Die Wahrheit und wie man sie garantiert verfehlt. Gastbeitrag von Christoph Martin Wieland (01.06.22)
Jede Menge erbitterter Streit. Egal, worum es geht: Um Krieg und Frieden, um die Seuche oder auch nur um die Frage, wer die Schuld für den Niedergang des deutschen PEN-Zentrums trägt: Man streitet mit Inbrunst und Überzeugung. Und natürlich beruft sich jeder der Streitenden darauf, die Wahrheit allein auf seiner Seite zu haben. Dabei ist die Wahrheit ein kapriziöses Wesen, das sich weder erobern noch gar pachten lässt, wie Christoph Martin Wieland bereits vor über 200 Jahren herausfand.
»Die Wahrheit (wenn wir noch einen Augenblick mit dem Gleichniß spielen dürfen) flieht vor der keuchenden Verfolgung ihrer feurigsten Liebhaber, um in die Arme dessen zu laufen, der sie weder erwartete, noch suchte. Der einfältigste Menschensinn findet sie am ersten und genießt ihrer, wie der Luft, die er athmet, ohne daran zu denken. Der Grübler, der sie überall sucht, findet sie nirgends, just darum, weil er sich nicht einbilden kann, daß sie ihm so nahe sey. Und sobald ihrer Zwei sich über ihren ausschließenden Besitz in die Haare gerathen, so darf man sicher rechnen, daß sie es ihnen macht, wie Angelika den beiden Rittern im Ariost: während die tapfern Männer sich bei den Köpfen haben, geht die Dame davon und lacht über beide.
Ist dieß Bild zu komisch? – Nun, so ist hier ein anderes, das eben so gut zur Sache paßt. Die Wahrheit ist weder hier, noch da, – sie ist, wie die Gottheit und das Licht, worin sie wohnt, allenthalben: ihr Tempel ist die Natur, und wer nur fühlen und seine Gefühle zu Gedanken erhöhen und seine Gedanken in ein Ganzes zusammen fassen und ertönen lassen kann, ist ihr Priester, ihr Zeuge, ihr Organ. Keinem offenbart sie sich ganz; Jeder sieht sie nur stückweise, nur von hinten oder nur den Saum ihres Gewandes – aus einem andern Punkt, in einem andern Lichte; Jeder vernimmt nur einige Laute ihres Göttermundes, Keiner die nämlichen –
Und was haben wir also zu thun?
Anstatt mit einander zu hadern, wo die Wahrheit sey? wer sie besitze? wer sie in ihrem schönsten Lichte gesehen? die meisten und deutlichsten Laute von ihr vernommen habe? – lasset uns in Frieden zusammen gehen oder, wenn wir des Gehens genug haben, unter den nächsten Baum uns hinsetzen und einander offenherzig und unbefangen erzählen, was jeder von ihr gesehen und gehört hat oder gesehen zu haben glaubt, und ja nicht böse darüber werden, wenn sich’s von ungefähr entdeckt, daß wir falsch gesehen oder gehört oder gar (wie es brünstigen Liebhabern, die ihr zu nahe kommen wollen, öfters begegnet) eine Wolke für die Göttin umarmt haben.

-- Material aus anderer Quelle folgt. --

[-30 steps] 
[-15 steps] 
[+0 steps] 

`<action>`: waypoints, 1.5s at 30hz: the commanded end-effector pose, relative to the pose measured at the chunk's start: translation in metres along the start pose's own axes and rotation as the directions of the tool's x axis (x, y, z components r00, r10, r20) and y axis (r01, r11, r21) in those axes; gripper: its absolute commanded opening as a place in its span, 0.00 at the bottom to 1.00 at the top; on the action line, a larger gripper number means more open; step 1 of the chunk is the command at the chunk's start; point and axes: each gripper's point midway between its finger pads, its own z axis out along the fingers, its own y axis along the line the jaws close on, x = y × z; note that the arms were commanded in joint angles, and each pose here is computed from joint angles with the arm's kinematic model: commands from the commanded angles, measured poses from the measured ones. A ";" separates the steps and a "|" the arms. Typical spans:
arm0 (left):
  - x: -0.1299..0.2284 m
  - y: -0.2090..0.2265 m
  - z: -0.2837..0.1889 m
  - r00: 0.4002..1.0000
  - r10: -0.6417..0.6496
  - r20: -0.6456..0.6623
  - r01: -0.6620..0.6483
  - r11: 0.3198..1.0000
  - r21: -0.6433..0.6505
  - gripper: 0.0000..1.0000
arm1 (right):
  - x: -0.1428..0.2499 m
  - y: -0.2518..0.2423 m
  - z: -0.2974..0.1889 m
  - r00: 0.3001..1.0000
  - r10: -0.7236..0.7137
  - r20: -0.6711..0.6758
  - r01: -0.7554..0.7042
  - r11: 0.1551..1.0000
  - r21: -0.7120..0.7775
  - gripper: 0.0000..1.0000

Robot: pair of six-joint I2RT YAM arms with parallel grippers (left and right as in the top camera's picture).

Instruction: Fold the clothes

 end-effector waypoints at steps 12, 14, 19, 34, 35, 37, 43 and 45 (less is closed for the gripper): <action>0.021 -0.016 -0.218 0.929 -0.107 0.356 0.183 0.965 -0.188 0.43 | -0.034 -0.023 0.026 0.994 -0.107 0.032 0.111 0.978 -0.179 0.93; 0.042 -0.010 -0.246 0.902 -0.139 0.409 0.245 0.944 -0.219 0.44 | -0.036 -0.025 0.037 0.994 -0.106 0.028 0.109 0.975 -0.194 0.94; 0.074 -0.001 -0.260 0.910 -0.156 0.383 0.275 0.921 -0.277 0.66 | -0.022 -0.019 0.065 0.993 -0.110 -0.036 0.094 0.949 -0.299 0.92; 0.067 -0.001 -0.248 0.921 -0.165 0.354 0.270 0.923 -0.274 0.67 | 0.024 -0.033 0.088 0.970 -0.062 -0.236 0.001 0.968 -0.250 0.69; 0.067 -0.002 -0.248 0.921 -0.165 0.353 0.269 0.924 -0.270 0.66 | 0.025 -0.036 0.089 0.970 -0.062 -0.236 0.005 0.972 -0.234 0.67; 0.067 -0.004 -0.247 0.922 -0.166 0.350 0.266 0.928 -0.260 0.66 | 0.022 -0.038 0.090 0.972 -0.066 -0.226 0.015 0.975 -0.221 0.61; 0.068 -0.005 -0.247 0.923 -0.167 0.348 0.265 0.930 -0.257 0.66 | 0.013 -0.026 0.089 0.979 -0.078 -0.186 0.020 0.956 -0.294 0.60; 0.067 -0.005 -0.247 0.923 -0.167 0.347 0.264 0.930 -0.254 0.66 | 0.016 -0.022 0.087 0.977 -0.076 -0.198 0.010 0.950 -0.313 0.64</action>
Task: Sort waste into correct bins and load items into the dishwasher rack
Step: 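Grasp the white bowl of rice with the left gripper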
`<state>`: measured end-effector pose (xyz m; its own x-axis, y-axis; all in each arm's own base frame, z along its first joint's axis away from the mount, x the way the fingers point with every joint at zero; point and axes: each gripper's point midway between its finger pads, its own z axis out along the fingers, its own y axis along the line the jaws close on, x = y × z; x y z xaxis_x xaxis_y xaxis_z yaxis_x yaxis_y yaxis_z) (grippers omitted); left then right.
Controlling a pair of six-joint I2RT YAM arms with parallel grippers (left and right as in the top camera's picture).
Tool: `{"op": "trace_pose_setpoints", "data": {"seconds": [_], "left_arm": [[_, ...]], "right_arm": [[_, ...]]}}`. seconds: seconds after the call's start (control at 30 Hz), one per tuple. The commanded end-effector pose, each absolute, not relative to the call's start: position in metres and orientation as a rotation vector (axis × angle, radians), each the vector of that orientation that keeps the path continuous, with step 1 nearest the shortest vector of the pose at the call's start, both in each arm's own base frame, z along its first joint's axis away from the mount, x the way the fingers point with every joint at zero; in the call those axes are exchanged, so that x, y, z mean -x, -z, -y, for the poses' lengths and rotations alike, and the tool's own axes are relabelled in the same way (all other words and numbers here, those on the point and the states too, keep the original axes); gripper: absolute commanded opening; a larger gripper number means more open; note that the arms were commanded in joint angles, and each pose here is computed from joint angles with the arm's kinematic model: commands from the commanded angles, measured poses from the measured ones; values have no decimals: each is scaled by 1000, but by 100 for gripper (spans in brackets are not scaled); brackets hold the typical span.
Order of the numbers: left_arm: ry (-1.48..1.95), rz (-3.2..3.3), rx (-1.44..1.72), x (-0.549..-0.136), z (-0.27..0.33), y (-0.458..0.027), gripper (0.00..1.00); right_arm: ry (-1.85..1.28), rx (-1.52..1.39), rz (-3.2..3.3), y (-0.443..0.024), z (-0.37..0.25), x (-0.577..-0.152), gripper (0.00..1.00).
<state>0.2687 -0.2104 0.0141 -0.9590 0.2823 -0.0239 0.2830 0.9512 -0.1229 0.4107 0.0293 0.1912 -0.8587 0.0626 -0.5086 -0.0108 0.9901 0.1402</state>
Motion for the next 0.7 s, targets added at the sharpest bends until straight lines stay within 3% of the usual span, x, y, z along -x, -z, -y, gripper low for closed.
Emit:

Vor Allem aber, liebe Brüder, hüten wir uns vor der Thorheit, unsere Meinungen für Axiome und unumstößliche Wahrheiten anzusehen und Andern als solche vorzutragen. Es ist ein widerlicher, harter Ton um den Ton der Unfehlbarkeit; aber es gibt einen, der noch unausstehlicher ist – der Ton eines Energumenen (Besessenen), der, auf dem heiligen Dreifuße sitzend, alle seine Reden als Göttersprüche von sich gibt. – Bescheidenheit würde uns vor dem Einen und vor dem Andern sicher stellen.«
Das wundervolle Buch, aus dem ich diese kurze Passage entnommen habe, bekam ich vor wenigen Tagen geschenkt. Es trägt den Titel: »Ein paar Goldkörner oder Was ist Aufklärung?« und versammelt eine Reihe von Aufsätzen aus der Feder von Christoph Martin Wieland (1733–1813), sinnreich ausgewählt und freundlich kommentiert von Hans-Peter Nowitzki und Jan Philipp Reemtsma. Wallstein-Verlag 2022, 321 Seiten, 30,00 Euro.